Monday, September 17, 2018
THE STRENGTH TO KEEP GOING
We learn from the missionary Raymond Lull (1232-1315) to follow Christ even into a martyr's death. Lull truly loved his enemies and died as did the first recorded martyr, Stephen. While we want to discount his Roman Catholic teachings, there is no doubt that he reached out to hateful Muslims with the love of Christ. And what a lesson in his studying Arabic for six years in order to reach out in their own language.
(Quote from 'VOICE OF THE MARTYRS')
Raymond Lull "First Missionary to the Moslems"
At age 55, Lull believed he was ready to go to northern Africa to share Christ with Muslims filled with bitterness toward Christianity because of the Crusades. Friends gathered at the ship to see him off. But the ship sailed without him when he panicked. Lull overcame his terror and boarded the next ship for Tunis. He announced his presence to learned Muslims and offered to debate them in public. He promised he would become a Muslim if they proved to him that Islam was superior to Christianity.

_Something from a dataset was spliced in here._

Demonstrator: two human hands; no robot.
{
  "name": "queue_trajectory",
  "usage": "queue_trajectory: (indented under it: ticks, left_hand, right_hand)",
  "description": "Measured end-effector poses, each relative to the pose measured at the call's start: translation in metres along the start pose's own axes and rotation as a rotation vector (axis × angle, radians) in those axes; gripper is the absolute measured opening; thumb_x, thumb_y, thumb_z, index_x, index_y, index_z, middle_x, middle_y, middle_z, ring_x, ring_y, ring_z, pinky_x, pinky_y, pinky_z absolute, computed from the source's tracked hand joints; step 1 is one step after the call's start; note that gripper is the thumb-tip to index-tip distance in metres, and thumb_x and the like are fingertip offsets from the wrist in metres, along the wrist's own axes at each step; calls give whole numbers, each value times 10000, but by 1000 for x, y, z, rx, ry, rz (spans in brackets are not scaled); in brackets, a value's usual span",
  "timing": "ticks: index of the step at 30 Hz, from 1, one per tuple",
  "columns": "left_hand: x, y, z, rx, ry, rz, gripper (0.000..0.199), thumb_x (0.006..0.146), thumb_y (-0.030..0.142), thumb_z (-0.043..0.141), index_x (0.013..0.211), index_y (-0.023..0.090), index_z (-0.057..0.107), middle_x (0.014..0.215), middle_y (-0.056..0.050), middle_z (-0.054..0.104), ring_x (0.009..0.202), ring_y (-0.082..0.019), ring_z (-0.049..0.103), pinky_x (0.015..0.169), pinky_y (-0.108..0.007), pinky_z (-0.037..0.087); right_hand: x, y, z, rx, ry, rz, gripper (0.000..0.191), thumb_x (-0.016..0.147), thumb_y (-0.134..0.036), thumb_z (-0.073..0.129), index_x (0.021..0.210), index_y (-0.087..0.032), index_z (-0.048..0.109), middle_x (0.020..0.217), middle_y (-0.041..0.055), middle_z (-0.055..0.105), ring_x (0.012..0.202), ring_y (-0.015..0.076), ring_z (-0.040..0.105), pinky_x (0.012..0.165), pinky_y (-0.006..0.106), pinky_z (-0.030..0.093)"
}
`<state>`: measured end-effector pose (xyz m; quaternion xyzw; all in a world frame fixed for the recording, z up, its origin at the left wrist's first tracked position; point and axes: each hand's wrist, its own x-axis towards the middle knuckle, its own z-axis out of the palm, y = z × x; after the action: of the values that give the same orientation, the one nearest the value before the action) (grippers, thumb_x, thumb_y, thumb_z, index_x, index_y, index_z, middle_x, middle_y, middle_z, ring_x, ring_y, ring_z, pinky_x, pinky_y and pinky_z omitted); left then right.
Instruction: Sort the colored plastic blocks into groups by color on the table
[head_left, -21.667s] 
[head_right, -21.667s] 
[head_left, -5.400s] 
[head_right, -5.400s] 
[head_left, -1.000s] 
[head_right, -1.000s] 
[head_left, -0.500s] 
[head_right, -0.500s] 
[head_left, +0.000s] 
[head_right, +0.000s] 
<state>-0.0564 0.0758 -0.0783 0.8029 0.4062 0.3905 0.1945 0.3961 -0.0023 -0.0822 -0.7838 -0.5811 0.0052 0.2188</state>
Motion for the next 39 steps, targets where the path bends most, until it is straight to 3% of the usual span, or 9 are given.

As a result of the debates, some Muslims became interested in learning more about Christianity. Others did not. They had Lull thrown in prison. He was deported, and stoned on the way to the ship.
At the age of 75, Lull returned to North Africa to try again to reach the Muslims there. He invited Muslims in Bugia, east of Algiers, to a public debate. Lull employed some techniques that would not be accepted by many missioiogists today. He presented the Ten Commandments, then claimed the prophet Mohammad had violated every one of them. He also said that Islam was full of the seven deadly sins. He was soon back in prison. Lull returned to Europe, but traveled again to Bugia in 1314 when he was more than 80 years of age. He visited a small group of former Muslims he had led to Christ, and tried secretly for ten months to draw still more to his Lord and Savior.
"I had been fairly rich," Lull wrote late in his life. "I had a wife and children. I enjoyed the pleasant side of life, but I gladly renounced all this to tell Muslims the truth about Christ. I studied Arabic. They put me in jail and flogged me. Now I have gotten old, but I don't give up hope. God willing, I wish to persist until death."
Zwemer said of Lull, who grew tired of hiding and spoke again in an open market: "He pleaded with love...but spoke plainly the whole truth...Filled with fanatic fury at his boldness, and unable to reply to his arguments, the populace seized him, and dragged him out of town; there by the command, or at least the connivance, of the king, he was stoned on the 30th of June, 1315, and he died shortly thereafter.
Grant Thou me strength to do With ready heart and willing
Whate'er Thou shalt command, My calling here fulfilling
To do it when I ought, With all my might, and bless
The work I thus have wrought, For Thou must give success.